Given records:
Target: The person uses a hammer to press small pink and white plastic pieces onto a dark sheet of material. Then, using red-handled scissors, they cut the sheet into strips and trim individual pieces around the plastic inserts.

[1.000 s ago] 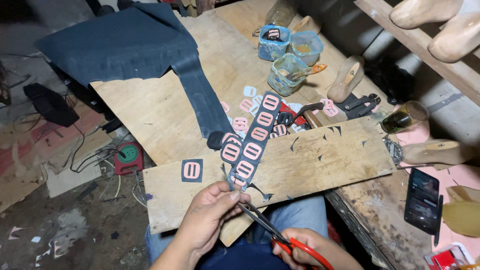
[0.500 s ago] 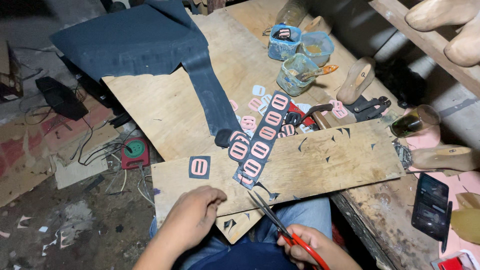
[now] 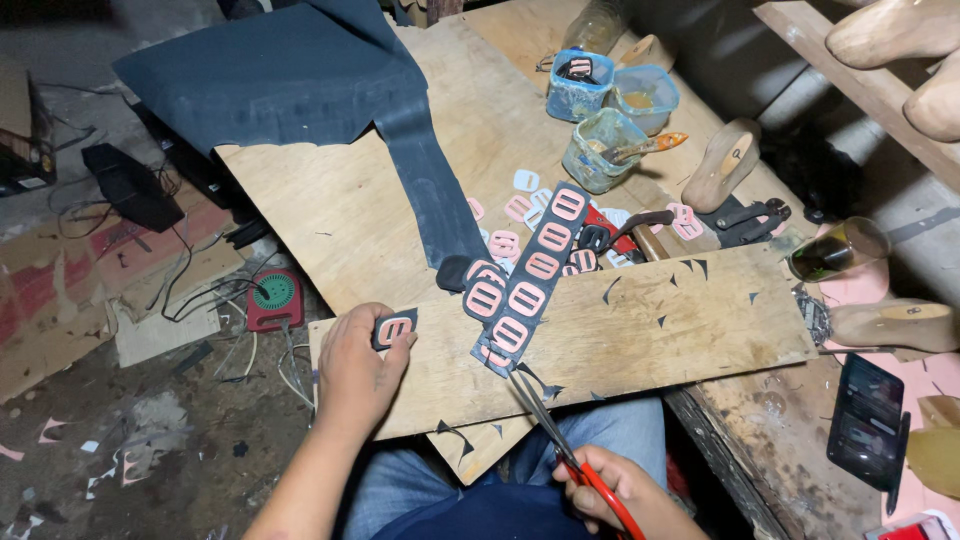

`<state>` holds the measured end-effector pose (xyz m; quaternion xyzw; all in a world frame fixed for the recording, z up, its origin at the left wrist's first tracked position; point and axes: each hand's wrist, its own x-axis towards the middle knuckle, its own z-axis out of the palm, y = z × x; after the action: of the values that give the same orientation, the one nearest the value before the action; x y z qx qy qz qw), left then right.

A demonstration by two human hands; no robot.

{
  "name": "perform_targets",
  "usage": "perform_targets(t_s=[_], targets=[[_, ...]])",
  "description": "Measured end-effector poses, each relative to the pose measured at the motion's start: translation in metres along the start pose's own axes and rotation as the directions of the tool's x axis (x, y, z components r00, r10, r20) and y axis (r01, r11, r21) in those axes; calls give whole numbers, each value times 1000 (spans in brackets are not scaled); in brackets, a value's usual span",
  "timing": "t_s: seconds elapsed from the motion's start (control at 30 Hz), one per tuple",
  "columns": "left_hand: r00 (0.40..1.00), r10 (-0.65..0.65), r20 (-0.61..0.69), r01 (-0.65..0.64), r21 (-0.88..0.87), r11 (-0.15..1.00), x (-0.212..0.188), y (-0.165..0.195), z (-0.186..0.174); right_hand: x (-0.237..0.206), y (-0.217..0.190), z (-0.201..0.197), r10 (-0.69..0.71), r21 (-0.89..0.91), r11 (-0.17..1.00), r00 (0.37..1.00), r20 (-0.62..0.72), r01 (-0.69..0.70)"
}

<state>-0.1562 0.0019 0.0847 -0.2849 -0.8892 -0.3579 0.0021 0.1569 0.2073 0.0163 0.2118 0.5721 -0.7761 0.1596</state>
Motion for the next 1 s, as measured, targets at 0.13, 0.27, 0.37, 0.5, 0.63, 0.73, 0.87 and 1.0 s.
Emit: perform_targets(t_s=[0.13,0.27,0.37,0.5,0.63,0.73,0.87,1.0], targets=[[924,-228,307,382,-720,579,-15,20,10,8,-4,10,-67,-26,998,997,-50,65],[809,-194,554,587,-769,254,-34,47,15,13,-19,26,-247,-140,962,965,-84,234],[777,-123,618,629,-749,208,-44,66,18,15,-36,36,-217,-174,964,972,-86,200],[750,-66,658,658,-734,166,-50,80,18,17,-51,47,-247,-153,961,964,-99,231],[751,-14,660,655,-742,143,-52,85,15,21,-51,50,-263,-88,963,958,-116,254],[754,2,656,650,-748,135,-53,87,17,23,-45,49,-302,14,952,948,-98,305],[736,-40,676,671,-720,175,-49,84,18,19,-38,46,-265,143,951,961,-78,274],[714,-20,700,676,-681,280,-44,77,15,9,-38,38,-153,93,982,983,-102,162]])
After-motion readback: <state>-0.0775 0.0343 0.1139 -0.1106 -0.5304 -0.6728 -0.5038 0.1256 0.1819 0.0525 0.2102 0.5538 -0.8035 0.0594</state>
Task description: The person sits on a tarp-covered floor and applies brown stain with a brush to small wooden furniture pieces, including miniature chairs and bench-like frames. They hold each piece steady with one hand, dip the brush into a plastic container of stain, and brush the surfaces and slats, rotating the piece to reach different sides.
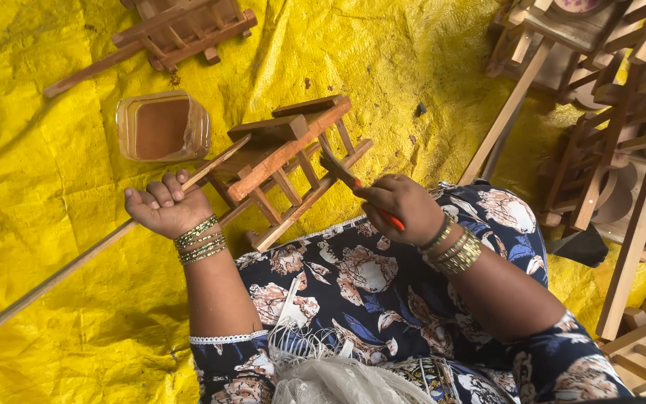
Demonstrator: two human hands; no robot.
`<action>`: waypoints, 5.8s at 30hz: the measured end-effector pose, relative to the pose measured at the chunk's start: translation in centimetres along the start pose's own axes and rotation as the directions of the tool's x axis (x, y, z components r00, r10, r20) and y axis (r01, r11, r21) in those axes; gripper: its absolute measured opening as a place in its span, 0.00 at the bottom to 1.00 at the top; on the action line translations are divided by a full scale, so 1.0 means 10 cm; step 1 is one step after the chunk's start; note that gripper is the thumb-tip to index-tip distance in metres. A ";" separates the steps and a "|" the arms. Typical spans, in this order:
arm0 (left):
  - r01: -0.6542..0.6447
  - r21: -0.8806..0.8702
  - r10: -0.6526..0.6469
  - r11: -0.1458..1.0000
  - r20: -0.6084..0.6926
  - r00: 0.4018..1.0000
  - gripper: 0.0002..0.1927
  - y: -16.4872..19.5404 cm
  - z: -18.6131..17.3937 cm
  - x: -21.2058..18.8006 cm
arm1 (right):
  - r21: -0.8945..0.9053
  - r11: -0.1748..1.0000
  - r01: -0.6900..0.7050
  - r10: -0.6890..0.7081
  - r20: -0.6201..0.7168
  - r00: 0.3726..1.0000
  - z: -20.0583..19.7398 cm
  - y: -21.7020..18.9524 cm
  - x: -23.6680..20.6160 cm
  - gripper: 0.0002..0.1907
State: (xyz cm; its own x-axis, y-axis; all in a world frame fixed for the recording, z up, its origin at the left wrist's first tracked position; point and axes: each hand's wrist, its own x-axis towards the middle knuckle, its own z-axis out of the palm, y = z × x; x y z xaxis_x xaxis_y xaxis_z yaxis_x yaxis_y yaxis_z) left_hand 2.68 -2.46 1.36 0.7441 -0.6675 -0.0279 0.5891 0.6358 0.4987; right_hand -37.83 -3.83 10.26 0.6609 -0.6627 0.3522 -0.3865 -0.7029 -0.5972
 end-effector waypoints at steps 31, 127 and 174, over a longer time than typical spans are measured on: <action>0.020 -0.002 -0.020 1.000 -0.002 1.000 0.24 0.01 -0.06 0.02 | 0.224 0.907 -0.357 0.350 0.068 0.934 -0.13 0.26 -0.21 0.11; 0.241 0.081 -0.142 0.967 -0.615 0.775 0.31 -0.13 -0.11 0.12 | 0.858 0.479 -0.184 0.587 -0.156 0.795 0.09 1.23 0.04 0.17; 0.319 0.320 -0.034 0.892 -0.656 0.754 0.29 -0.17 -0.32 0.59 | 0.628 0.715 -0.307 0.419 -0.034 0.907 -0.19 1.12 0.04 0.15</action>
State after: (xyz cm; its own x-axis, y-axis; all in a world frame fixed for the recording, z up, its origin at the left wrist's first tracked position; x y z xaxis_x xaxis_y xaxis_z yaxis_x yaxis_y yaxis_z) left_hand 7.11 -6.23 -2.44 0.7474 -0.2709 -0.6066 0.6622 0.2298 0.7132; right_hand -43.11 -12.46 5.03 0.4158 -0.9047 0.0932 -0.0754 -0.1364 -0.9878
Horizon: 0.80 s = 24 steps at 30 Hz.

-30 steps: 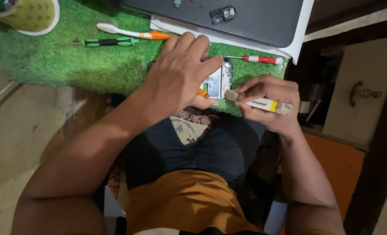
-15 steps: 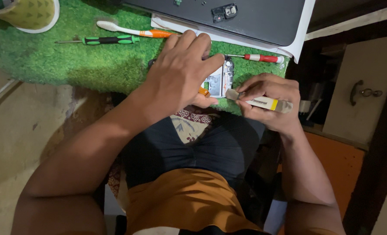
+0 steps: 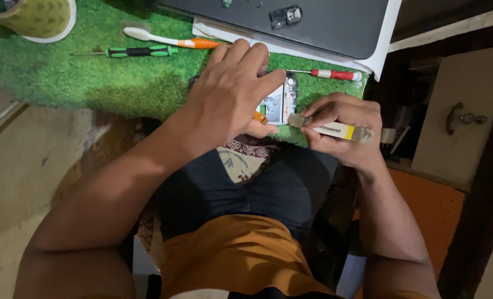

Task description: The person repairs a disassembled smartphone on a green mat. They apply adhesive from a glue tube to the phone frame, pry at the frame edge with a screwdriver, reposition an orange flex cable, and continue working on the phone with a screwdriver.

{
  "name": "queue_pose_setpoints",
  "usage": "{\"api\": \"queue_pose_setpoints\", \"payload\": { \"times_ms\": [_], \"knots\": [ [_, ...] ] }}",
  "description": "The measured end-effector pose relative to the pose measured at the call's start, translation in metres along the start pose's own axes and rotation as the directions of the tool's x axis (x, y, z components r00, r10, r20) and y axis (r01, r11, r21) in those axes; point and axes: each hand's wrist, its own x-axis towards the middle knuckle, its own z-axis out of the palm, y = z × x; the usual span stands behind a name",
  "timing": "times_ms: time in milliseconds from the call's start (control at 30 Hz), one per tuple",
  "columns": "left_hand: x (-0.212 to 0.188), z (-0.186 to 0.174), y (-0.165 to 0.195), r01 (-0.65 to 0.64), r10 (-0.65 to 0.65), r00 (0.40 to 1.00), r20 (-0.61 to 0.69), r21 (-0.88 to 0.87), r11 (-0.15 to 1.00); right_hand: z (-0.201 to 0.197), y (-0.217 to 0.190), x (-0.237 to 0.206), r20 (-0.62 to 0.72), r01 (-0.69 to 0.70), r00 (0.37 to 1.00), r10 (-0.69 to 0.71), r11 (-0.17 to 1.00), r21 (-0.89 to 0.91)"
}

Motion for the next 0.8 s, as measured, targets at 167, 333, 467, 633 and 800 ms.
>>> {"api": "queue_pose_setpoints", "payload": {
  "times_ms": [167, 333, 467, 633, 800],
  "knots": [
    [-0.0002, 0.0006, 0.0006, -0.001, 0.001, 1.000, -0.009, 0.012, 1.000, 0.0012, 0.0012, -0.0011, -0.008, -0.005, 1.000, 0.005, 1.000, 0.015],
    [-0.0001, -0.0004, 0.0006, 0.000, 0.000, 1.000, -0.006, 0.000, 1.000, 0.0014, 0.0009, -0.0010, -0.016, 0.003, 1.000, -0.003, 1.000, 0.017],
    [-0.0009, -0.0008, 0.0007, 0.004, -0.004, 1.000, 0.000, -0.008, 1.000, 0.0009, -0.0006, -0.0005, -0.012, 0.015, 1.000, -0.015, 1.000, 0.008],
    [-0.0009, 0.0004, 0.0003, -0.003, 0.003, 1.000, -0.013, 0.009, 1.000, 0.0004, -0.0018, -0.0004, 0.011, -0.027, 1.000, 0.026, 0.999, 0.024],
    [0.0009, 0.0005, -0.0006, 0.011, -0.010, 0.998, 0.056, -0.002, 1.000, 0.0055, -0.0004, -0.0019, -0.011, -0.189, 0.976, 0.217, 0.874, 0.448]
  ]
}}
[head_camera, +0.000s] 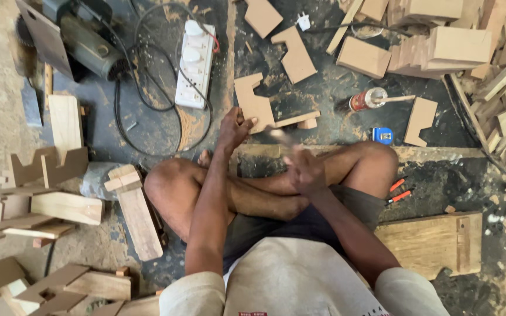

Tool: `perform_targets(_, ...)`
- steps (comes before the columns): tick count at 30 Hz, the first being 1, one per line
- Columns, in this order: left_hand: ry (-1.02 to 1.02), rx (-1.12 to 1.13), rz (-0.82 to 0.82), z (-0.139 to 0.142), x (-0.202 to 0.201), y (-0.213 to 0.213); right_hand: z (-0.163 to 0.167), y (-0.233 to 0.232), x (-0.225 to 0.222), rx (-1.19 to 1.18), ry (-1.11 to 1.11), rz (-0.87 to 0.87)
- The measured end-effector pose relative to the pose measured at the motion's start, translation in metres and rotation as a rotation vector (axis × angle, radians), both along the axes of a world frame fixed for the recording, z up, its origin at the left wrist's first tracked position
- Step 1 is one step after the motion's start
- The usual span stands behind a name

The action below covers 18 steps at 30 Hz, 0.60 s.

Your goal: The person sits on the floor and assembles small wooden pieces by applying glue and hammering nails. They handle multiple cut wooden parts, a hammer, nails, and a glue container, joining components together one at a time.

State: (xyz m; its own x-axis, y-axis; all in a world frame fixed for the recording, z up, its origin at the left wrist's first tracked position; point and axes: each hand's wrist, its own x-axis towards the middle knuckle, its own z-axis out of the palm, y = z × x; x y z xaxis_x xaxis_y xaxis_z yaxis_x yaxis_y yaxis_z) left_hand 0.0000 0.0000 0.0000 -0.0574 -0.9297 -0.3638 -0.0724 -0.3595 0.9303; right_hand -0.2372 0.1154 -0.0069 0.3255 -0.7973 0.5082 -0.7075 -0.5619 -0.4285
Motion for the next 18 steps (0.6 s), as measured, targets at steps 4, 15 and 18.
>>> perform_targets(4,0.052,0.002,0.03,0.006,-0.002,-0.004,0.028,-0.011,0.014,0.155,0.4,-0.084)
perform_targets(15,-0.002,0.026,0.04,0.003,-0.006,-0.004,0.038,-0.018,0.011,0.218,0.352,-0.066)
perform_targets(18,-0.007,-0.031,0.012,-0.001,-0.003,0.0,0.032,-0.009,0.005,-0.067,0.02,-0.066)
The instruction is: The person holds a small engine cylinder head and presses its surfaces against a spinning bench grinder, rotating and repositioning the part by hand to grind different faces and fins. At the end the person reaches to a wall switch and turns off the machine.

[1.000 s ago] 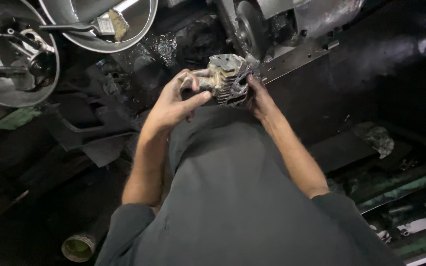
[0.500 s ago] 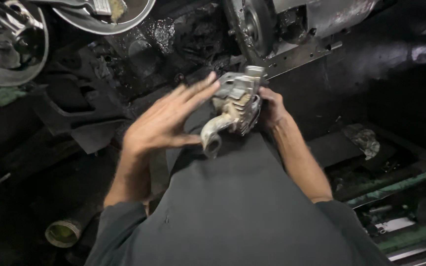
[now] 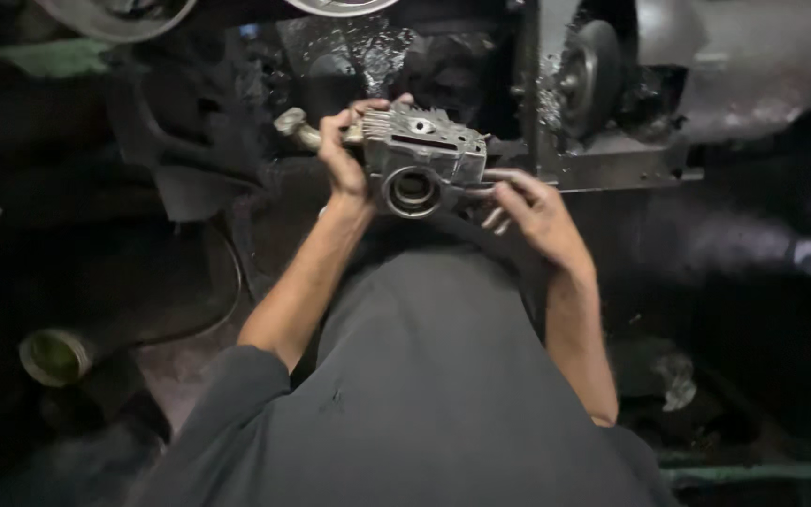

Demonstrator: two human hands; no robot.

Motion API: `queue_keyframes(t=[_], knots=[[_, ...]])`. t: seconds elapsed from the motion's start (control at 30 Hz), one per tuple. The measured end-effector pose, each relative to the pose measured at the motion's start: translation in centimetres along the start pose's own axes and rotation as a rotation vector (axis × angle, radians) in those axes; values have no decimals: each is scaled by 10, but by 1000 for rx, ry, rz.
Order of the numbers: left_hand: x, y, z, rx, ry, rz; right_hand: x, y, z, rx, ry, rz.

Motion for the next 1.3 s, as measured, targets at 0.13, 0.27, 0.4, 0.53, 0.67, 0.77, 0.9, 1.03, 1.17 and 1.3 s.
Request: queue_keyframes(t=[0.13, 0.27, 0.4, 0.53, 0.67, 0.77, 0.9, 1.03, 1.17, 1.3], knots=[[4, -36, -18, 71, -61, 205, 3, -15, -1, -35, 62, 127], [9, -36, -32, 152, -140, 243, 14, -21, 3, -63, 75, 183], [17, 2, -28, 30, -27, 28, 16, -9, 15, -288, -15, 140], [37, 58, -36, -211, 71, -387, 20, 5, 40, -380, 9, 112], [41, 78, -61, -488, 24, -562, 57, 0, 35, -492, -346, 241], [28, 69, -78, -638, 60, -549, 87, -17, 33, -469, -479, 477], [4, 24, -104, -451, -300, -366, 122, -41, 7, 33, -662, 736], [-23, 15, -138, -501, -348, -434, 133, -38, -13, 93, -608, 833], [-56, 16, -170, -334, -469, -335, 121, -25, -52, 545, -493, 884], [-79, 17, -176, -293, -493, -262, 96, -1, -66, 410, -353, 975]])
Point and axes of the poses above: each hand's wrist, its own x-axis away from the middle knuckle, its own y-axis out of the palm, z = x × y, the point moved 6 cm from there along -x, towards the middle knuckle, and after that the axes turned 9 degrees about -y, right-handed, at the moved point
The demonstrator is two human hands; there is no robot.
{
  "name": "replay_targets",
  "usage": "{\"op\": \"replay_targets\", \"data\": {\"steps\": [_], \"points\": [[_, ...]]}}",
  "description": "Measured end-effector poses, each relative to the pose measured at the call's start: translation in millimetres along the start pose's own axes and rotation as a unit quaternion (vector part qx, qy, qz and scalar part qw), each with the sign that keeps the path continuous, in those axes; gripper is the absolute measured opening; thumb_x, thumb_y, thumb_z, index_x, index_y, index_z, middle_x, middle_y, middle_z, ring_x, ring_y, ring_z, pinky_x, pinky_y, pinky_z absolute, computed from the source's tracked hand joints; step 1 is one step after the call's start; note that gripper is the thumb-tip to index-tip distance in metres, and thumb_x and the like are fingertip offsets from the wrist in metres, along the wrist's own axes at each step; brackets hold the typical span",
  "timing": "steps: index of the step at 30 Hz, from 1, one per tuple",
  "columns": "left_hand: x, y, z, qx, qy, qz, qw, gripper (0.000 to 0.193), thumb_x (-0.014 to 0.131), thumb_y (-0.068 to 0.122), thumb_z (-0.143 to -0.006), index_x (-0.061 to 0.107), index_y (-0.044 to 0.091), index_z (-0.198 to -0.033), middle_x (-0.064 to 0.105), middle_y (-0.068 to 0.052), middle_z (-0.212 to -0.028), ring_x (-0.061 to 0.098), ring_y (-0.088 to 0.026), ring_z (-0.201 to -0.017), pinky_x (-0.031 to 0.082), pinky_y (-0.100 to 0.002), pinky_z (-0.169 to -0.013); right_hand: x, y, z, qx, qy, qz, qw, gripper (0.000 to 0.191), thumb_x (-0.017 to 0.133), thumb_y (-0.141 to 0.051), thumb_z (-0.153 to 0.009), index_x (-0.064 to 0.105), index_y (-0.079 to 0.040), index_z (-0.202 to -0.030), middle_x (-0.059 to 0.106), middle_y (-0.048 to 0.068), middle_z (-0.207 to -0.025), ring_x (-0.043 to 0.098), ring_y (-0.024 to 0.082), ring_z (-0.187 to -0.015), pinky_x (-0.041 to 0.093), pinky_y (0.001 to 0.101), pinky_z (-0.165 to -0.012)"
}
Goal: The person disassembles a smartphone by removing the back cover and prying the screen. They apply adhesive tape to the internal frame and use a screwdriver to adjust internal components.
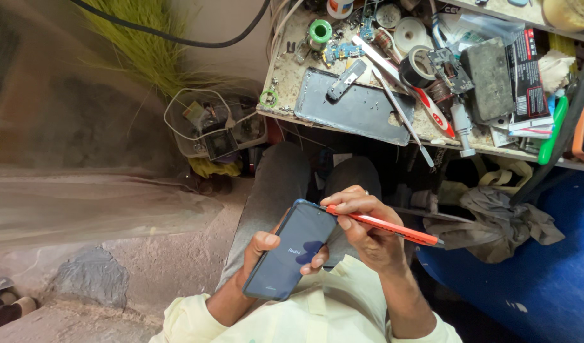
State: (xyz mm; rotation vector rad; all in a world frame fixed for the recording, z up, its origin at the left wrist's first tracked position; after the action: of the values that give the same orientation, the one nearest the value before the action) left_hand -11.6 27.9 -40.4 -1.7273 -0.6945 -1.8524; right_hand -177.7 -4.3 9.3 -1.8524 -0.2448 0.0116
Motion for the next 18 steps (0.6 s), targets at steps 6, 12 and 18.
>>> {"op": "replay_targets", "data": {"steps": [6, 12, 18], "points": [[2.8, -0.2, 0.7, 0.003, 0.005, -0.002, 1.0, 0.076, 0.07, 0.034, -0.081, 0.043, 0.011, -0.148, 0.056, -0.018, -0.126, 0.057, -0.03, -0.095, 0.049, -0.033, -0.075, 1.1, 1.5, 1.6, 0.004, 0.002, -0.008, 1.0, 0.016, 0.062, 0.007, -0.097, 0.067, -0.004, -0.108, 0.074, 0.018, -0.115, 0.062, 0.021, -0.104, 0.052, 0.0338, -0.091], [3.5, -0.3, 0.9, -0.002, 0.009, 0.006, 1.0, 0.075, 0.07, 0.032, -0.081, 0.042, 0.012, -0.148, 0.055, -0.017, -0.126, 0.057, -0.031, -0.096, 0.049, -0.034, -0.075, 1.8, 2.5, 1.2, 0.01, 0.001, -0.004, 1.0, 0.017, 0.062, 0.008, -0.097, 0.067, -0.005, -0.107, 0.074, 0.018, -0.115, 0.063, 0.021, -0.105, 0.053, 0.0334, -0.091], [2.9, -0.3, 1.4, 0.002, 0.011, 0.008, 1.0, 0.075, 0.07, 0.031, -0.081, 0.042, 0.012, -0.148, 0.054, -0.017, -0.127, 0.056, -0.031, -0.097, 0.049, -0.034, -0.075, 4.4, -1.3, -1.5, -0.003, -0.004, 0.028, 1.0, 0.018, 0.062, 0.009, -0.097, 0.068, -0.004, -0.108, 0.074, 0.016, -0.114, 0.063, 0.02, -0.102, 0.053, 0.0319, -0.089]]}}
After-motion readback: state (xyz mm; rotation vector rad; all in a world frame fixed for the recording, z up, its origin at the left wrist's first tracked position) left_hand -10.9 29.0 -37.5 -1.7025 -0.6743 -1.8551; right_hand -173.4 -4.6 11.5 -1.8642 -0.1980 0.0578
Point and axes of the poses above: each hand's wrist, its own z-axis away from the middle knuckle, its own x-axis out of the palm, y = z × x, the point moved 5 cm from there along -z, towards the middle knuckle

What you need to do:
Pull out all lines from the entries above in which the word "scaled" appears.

Completed task:
  "description": "Measured end-effector poses, each relative to the pose measured at the motion's start: translation in metres along the start pose's own axes and rotation as the directions of the tool's x axis (x, y, z components r00, r10, r20) and y axis (r01, r11, r21) in those axes; calls give whole numbers, each value times 1000 (spans in brackets are not scaled); in brackets, a value's usual span",
Motion API: `queue_keyframes(t=[_], knots=[[_, ...]])`. t: seconds elapsed from the motion's start (control at 30 Hz), one per tuple. The measured end-effector pose, each relative to the pose measured at the motion's start: translation in centimetres along the start pose's own axes and rotation as a rotation vector (axis × angle, radians) in those axes; values have no decimals: each is scaled by 10, but by 1000 for rx, ry, rz.

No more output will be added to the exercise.